Il s'engouffra dans la première cave à sa portée : une porte grillagée, qu'il ouvrit sans regarder à l'intérieur. Il pointa son laser vers l'entrée de la cave, prêt à faire feu sur ses poursuivants. Il ne remarqua pas l'épais serpent végétal qui s'étirait vers sa jambe.

Brusquement, le tentacule happa sa jambe, et se mit à le haler vers le plant de Ronce. Jérémie Erikson poussa un cri perçant. Il se retourna, mais, dans sa précipitation, il laissa tomber son laser hors de portée. Il tenta en vain de dénouer l'extension qui maintenait sa jambe prisonnière et l'entraînait.

— Au secours ! hurla-t-il. La Ronce... elle m'emporte !

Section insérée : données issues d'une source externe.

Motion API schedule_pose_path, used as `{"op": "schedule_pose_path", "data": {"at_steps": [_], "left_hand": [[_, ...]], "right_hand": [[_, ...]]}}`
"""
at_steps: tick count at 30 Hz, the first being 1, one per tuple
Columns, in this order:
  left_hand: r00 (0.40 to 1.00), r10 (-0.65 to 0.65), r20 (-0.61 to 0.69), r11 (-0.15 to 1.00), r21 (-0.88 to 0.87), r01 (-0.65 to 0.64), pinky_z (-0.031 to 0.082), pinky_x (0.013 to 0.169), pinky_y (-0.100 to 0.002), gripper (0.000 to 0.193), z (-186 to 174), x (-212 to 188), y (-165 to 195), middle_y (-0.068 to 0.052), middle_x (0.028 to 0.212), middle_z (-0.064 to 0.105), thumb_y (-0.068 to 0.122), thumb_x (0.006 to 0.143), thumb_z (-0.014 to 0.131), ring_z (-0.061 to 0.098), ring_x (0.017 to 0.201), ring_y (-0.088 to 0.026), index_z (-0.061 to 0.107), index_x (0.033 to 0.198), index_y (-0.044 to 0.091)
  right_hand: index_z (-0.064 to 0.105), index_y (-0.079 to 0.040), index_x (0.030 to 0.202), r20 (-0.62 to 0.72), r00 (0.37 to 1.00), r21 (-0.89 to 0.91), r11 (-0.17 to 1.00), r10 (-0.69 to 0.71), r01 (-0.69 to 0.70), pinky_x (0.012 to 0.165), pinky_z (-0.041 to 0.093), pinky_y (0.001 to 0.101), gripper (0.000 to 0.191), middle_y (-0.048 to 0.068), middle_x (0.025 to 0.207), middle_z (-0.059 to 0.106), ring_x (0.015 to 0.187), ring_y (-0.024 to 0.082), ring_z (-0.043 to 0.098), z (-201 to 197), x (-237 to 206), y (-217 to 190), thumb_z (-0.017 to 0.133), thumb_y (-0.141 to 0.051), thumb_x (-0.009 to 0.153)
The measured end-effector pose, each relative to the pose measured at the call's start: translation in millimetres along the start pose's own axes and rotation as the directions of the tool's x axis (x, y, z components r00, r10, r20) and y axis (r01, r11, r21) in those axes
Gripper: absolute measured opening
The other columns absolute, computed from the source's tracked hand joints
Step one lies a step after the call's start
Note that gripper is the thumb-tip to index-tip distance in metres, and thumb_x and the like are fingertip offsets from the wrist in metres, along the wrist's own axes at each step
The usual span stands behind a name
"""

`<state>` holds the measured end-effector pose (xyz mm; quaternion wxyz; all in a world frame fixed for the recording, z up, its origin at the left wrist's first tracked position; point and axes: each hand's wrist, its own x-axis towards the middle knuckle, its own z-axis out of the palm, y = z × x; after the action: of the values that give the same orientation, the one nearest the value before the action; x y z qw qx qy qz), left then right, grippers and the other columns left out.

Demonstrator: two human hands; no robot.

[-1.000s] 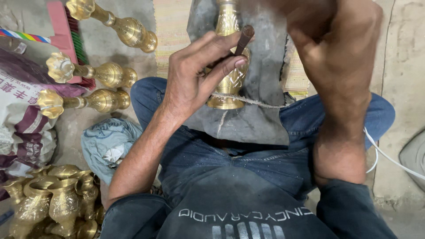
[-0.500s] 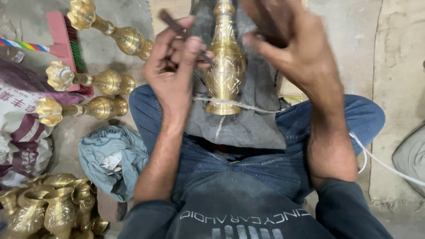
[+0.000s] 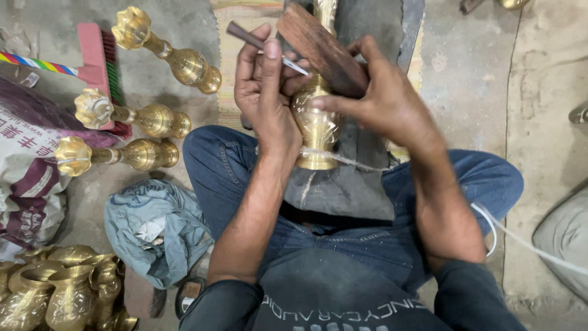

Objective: The person sits cross-legged on the floor with a brass vase resting on a sandbag on their lap. They hold a steel punch against the vase's embossed surface and strike it with a wooden mallet, repositioning the punch repeatedly to work the decorative pattern around the body.

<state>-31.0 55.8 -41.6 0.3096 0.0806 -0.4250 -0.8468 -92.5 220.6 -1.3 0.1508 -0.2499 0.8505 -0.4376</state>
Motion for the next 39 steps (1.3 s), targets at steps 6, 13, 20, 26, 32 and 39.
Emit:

Il entendit une cavalcade résonner dans le couloir, puis vit Blade et Andy Sherwood apparaître dans l'encoignure de la porte. C'est alors que la Ronce se referma sur lui et lui planta mille épines dans le dos, le criblant de piqûres. Le gros homme eut un soubresaut, comme le poison pénétrait dans son organisme. Celui-ci atteignit presque immédiatement le cœur et Jérémie Erikson mourut en quelques secondes.

 

 

 

— Cette affaire a pris fin, dit Axel en fermant le télévisionneur. La Spatiale encercle le bâtiment, tous les hommes de la Pharmamondiale ont été mis en état d'arrestation. Je viens d'avoir Son Excellence : il a envoyé un message par Space o'vision à la police marsalienne : les responsables de la compagnie seront placés sous les verrous sous peu, ce n'est qu'une question d'heures. De même, tous les contrats passés avec celle-ci ont été résiliés. Le gouverneur est disposé à faire profiter la Baker and Blade Co des conditions préférentielles de transport et de commercialisation du sérum de Thogar.

— Nous comptons développer ce commerce, déclara Blade, ainsi que le tourisme, car Thogar'min possède des ressources insoupçonnées dans ce domaine. J'en ai fait l'expérience. La Pharmamondiale ne faisait profiter qu'un petit nombre des bienfaits du sérum de Thogar. Il est temps de changer cela, pour le bien des Thogariens, qu'ils soient colons ou Moïliks, et de l'humanité tout entière.

— La Baker and Blade y compris ! s'exclama Red Owens, provoquant l'hilarité générale.